Length of side AB is equal to AC, i.e., $\text{AB}=\text{AC}$ (Given)

$\text{OB}=\text{OC}$ (Proved above)

Therefore,

$\Delta \text{OAB}\cong \Delta \text{OAC}$ (By SSS axiom of congruency)

Therefore, $\angle \text{BAO}=\angle \text{CAO}$.

As they are corresponding parts of the corresponding triangle.

$\therefore $ AO bisects $\angle \text{A}$.     ($\angle \text{BAO}=\angle \text{CAO}$)

2. In $\Delta \text{ABC},\text{AD}$ is the perpendicular bisector of $\text{BC}$ (see the given figure). Show that $\vartriangle \text{ABC}$ is an isosceles triangle in which $\text{AB}=\text{AC}$.

Ans:

In $\Delta \text{ADC}$ and $\Delta \text{ADB}$,

Side AD is present in both triangle. 

$\therefore \,\,\text{AD}=\text{AD}$ (Common)

Since AD is the perpendicular bisector of BC.

$\angle ADC=\angle ADB={{90}^{{}^\circ }}$ and

$\text{CD}=\text{BD}$

$\therefore \Delta \text{ADC}\cong \Delta \text{ADB}$ (By SAS axiom of congruency)

Therefore, $\text{AB}=\text{AC}$.

As they are corresponding parts of the corresponding triangle.

Hence, $\Delta ABC$ is an isosceles triangle as two of it’s sides are equal, i.e., $AB=AC$.

3. $\text{ABC}$ is an isosceles triangle in which altitudes $\text{BE}$ and $\text{CF}$ are drawn to equal sides $\text{AC}$ and $\text{AB}$ respectively (see the given figure). Show that these altitudes are equal.

Ans:

In $\Delta \text{AEB}$ and $\Delta \text{AFC}$,

Since $\text{BE}$ and $\text{CF}$ are drawn to equal sides $\text{AC}$ and $\text{AB}$. Therefore,

$\angle \text{AEB}$ and $\angle \text{AFC}$ (Each \[{{90}^{{}^\circ }}\])

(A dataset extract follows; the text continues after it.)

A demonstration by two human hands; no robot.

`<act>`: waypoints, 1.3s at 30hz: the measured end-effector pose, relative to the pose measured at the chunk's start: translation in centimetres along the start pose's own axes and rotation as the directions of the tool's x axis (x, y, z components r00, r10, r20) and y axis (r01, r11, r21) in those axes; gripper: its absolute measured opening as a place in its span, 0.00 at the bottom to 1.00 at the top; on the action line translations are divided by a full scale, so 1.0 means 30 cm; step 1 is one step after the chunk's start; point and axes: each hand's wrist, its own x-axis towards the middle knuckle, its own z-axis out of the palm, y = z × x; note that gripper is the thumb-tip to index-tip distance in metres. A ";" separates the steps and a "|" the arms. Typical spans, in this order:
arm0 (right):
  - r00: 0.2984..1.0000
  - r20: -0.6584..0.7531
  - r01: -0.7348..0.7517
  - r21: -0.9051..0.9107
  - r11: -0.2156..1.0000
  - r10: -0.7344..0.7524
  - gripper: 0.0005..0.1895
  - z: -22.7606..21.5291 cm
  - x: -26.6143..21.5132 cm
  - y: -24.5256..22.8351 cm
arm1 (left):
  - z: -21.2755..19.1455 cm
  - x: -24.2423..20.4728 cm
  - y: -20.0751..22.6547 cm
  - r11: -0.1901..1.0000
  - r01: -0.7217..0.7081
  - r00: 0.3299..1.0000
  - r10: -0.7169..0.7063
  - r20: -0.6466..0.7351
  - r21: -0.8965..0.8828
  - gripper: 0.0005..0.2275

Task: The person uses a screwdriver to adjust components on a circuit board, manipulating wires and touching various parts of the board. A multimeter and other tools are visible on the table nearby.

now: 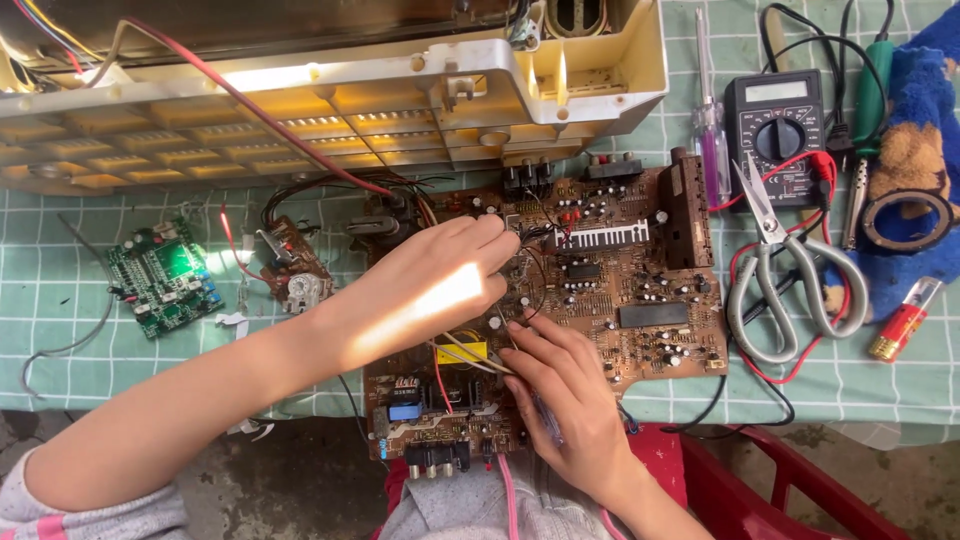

As $\angle A$ lies in both the triangles. Therefore,

$\angle \text{A}=\angle \text{A}$ (Common angle)

Length of side AB is equal to AC, i.e.,$\text{AB}=\text{AC}$ (Given)

$\therefore \Delta \text{AEB}\cong \Delta \text{AFC}$ (By AAS axiom of congruency) 

Therefore, $\text{BE}=\text{CF}$.

As they are corresponding parts of the corresponding triangle.

4.$\text{ABC}$ is a triangle in which altitudes $\text{BE}$ and $\text{CF}$ to sides $\text{AC}$ and $\text{AB}$ are equal (see the given figure). Show that

(i) $\Delta \text{ABE}\cong \Delta \text{ACF}$

(ii) $\text{AB}=\text{AC}$, ie., $\text{ABC}$ is an isosceles triangle.

Ans:

(i) In $\Delta \text{ABE}$ and $\Delta \text{ACF}$,

$\text{ABC}$ is a triangle in which altitudes $\text{BE}$ and $\text{CF}$ to sides $\text{AC}$ and $\text{AB}$.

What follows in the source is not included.